**Activity**
Of all the lines in the entries below, give again exactly those starting at the line containing "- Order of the" and ending at the line containing "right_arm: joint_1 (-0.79", both ends included, and no others.

**Records from a data source**
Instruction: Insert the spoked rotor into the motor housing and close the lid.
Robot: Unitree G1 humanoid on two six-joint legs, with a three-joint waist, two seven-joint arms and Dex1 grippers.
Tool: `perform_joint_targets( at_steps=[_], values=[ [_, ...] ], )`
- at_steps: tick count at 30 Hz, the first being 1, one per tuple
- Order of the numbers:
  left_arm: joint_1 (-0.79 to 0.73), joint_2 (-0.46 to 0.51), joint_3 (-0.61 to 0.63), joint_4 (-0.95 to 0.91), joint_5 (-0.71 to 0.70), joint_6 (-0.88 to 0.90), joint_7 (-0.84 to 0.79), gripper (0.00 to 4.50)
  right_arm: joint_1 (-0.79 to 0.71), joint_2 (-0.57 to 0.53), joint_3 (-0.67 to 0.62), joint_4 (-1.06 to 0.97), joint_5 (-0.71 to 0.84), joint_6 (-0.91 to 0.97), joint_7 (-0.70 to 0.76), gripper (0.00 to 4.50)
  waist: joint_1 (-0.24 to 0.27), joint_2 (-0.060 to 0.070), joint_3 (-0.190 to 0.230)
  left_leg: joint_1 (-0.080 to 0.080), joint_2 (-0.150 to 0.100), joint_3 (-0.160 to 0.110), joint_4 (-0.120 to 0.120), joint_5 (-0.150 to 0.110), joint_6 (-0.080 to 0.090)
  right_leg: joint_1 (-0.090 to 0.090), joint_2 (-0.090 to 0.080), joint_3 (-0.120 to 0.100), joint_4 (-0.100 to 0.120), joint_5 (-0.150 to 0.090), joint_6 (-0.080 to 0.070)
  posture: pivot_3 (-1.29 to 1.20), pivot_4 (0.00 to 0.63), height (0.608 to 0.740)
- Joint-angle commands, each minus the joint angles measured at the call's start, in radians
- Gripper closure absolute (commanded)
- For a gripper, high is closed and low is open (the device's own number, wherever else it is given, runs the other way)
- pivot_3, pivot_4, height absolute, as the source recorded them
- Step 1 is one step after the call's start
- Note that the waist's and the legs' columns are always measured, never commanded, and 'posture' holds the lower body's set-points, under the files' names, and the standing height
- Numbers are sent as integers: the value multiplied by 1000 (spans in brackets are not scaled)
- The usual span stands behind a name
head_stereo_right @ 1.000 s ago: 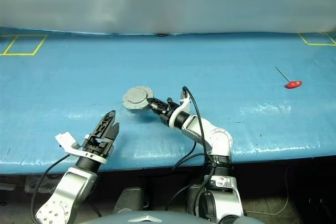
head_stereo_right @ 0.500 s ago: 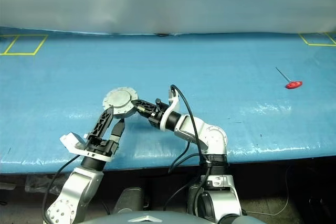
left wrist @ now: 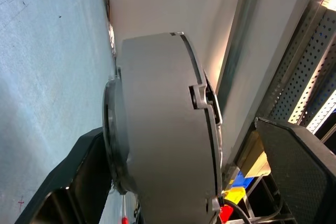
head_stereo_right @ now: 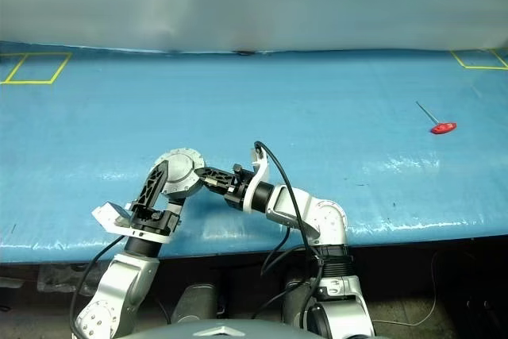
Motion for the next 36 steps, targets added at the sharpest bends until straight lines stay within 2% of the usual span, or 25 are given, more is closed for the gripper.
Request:
perform_joint_targets(
  at_steps=[1, 4, 5, 7, 11, 12, 24, 34, 36],
  values=[
    [-14, -30, -12, -42, -31, -18, 0, 0, 35, 59, 55, -54, 64, -6, 11, 3321, 0, 0, 0, 0, 0, 0, 0, 0, 0, 0, 0, 0, 0, 0, 0, 0, 150, 740],
    [-13, -32, -20, -44, -34, -25, 11, 0, 35, 47, 70, -59, 76, -21, 11, 3321, 1, 0, 0, 0, 0, 0, 0, 0, 0, 0, 0, 0, 0, 0, 0, 0, 150, 740],
    [-13, -34, -22, -45, -34, -30, 17, 173, 35, 43, 74, -60, 79, -26, 11, 3321, 1, 0, 0, 0, 0, 0, 0, 0, 0, 0, 0, 0, 0, 0, 0, 0, 150, 740],
    [-12, -35, -25, -46, -35, -36, 26, 577, 37, 36, 81, -62, 84, -33, 11, 3321, 0, 0, 0, 0, 0, 0, 0, 0, 0, 0, 0, 0, 0, 0, 0, 0, 150, 740],
    [-9, -33, -35, -45, -37, -42, 31, 1947, 42, 18, 96, -73, 93, -42, 15, 3322, 2, 0, 0, 0, 0, 0, 0, 0, 0, 0, 0, 0, 0, 0, 0, 0, 150, 740],
    [-8, -32, -35, -45, -37, -42, 30, 2074, 43, 15, 100, -77, 94, -42, 17, 3324, 3, 0, 0, 0, 0, 0, 0, 0, 0, 0, 0, 0, 0, 0, 0, 0, 150, 740],
    [-11, -29, -37, -37, -31, -45, 16, 2072, 47, -12, 122, -137, -48, -60, 126, 3326, 8, 0, 0, 0, 0, 0, 1, 0, 0, 0, 0, 0, 0, 0, 0, 0, 150, 740],
    [-20, -25, -34, -37, -14, -68, 19, 2072, 68, -47, 106, -156, -69, -59, 151, 37, 8, 0, 0, 0, 0, 0, 1, 0, 0, 0, 0, 0, 0, 0, 0, 0, 150, 740],
    [-40, -11, -19, -38, 0, -80, 35, 2072, 77, -109, 127, -217, -202, -81, 232, 0, 9, 0, 0, 0, 0, 0, 1, 0, 0, 0, 0, 0, 0, 0, 0, 0, 150, 740]
  ],
)
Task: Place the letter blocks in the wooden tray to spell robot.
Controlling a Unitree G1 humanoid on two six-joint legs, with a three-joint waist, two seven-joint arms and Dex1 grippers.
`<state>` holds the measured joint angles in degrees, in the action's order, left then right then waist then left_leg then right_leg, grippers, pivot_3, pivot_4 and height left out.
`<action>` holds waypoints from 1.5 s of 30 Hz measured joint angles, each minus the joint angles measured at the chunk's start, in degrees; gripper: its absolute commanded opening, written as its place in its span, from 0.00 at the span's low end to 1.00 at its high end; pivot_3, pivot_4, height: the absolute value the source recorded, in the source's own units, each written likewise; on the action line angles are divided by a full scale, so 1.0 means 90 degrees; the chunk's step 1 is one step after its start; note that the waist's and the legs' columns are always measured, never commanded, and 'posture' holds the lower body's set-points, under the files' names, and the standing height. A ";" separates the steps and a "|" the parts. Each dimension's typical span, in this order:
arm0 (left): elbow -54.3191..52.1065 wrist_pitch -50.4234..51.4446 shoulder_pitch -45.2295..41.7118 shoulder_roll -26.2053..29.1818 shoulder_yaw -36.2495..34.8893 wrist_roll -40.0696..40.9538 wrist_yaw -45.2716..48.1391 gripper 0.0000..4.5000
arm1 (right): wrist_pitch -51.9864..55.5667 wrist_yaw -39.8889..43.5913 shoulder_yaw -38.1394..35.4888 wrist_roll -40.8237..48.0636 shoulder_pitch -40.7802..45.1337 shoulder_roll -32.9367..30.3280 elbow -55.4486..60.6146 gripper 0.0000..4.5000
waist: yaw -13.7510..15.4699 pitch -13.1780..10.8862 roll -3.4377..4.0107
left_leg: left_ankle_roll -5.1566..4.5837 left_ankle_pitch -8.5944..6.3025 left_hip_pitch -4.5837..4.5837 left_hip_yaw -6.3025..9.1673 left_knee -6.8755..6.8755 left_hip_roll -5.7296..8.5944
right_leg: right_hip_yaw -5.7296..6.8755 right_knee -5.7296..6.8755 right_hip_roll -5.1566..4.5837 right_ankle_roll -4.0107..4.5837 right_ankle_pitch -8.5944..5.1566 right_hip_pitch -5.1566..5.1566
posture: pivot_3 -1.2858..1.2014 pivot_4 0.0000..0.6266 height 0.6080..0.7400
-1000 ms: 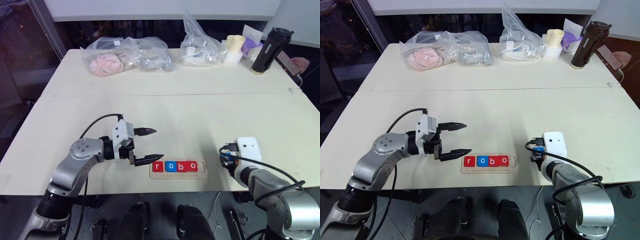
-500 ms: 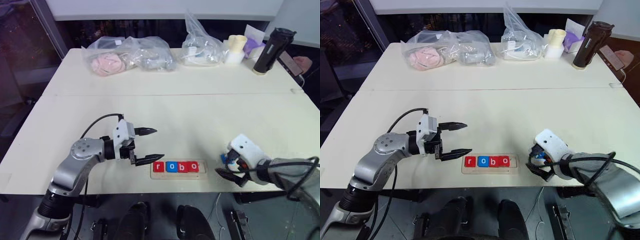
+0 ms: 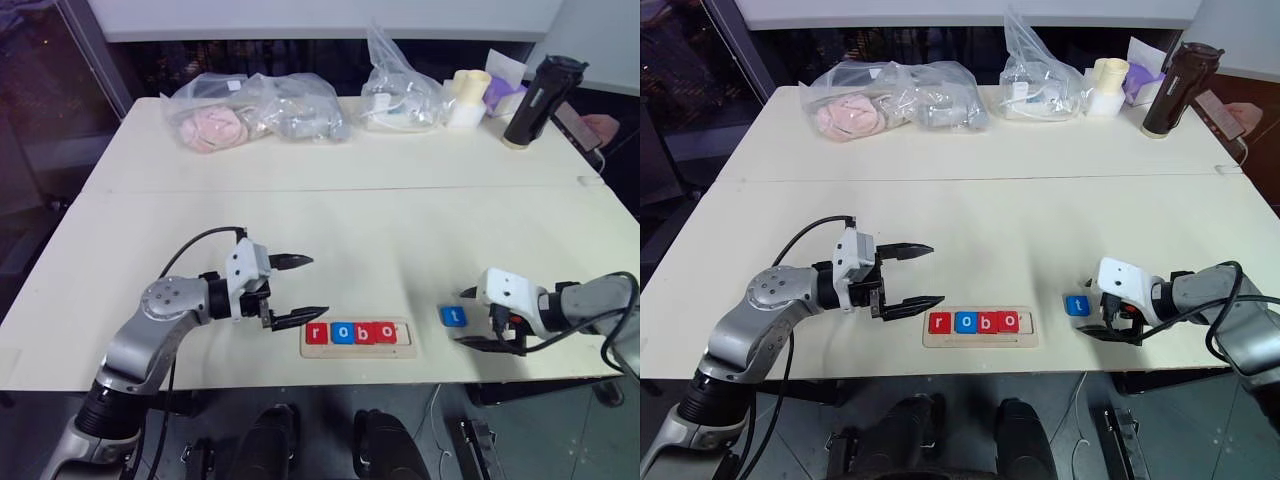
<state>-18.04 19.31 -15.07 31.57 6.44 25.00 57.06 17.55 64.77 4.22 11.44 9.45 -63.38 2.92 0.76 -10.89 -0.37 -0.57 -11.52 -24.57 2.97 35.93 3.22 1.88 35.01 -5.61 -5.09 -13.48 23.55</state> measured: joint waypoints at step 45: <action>-0.0150 0.0060 0.0136 0.0115 -0.0005 0.0058 -0.0151 1.00 | 0.1281 0.0337 0.0459 0.0019 0.0214 0.0492 0.1904 0.25 | 0.0007 0.0002 0.0003 | 0.0016 -0.0010 0.0005 0.0003 0.0006 0.0000 | -0.0003 0.0011 -0.0002 0.0002 0.0001 0.0000 | 0.52 0.24 0.98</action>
<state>-19.39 19.85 -13.84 32.60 6.40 25.52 55.70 29.08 67.80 8.35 11.60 11.38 -58.95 20.05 0.83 -10.87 -0.35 -0.42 -11.61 -24.53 3.00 35.99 3.22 1.85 35.11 -5.63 -5.07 -13.47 23.56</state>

**Answer to this exercise**
- Order of the numbers:
  left_arm: joint_1 (-0.79 to 0.73), joint_2 (-0.46 to 0.51), joint_3 (-0.61 to 0.63), joint_4 (-0.95 to 0.91), joint_5 (-0.71 to 0.70), joint_6 (-0.88 to 0.90), joint_7 (-0.84 to 0.79), gripper (0.00 to 4.50)
  right_arm: joint_1 (-0.79 to 0.71), joint_2 (-0.57 to 0.53), joint_3 (-0.67 to 0.62), joint_4 (-1.06 to 0.97), joint_5 (-0.71 to 0.84), joint_6 (-0.91 to 0.97), joint_7 (-0.70 to 0.76), gripper (0.00 to 4.50)

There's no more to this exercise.